## WORK ITEM
Transcribe every line from the one containing "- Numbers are" to the end of the listing, exactly as written, and leave out the pictures.

## DATA SECTION
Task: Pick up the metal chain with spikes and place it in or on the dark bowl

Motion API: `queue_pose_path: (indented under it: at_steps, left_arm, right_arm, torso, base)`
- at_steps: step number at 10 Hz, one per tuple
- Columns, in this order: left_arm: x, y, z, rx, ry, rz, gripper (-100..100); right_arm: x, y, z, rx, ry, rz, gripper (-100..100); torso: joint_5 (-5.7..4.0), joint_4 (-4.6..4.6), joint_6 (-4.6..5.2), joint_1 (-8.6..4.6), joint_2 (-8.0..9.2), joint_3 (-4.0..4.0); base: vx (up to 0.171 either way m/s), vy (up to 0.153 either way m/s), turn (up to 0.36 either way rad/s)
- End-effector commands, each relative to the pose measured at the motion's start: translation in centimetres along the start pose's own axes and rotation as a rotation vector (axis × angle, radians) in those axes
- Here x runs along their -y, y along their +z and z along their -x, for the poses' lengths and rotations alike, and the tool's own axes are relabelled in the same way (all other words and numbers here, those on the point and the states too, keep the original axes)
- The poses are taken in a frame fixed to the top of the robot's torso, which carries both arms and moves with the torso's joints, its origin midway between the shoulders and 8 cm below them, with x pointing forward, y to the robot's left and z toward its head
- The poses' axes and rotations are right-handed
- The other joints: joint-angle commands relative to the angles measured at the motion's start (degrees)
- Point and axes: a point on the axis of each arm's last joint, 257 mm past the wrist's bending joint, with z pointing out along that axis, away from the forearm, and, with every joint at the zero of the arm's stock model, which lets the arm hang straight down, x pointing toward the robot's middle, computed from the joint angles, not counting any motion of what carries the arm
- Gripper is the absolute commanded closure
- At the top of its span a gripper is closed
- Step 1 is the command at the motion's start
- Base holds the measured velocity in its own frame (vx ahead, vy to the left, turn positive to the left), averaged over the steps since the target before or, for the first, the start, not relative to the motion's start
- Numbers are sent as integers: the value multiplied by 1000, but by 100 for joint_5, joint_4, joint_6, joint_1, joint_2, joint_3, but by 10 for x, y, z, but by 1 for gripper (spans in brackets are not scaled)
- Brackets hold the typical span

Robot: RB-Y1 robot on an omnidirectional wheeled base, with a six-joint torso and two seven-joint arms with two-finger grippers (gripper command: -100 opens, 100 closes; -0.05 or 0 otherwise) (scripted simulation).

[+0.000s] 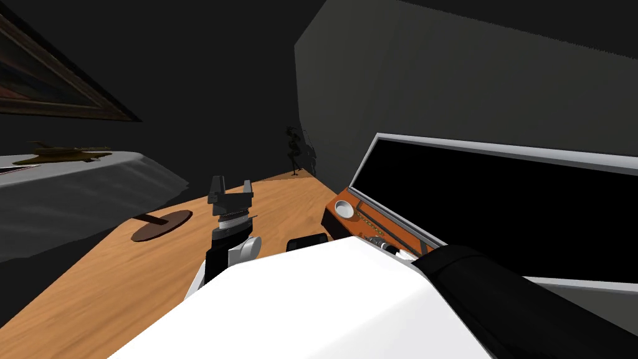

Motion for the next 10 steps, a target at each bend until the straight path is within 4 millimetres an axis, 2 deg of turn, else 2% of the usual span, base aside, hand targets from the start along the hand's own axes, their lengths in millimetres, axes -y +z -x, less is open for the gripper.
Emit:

## EXERCISE RESPONSE
- Numbers are sent as integers: the value multiplied by 1000, but by 100 for joint_5, joint_4, joint_6, joint_1, joint_2, joint_3, but by 10 for x, y, z, but by 1 for gripper (spans in brackets are not scaled)
- Brackets hold the typical span

Robot: RB-Y1 robot on an omnidirectional wheeled base, with a six-joint torso and two seven-joint arms with two-finger grippers (gripper command: -100 opens, 100 closes; -0.05 or 0 otherwise) (scripted simulation).

[+0.000s] 

Motion for the next 10 steps, a target at each bend until the straight path is within 4 millimetres an axis, 2 deg of turn, else 2% of the usual span, base aside, hand targets from the start along the hand's own axes, their lengths in millimetres, axes -y +z -x, less is open for the gripper.
Emit:

No further output will be produced for this exercise.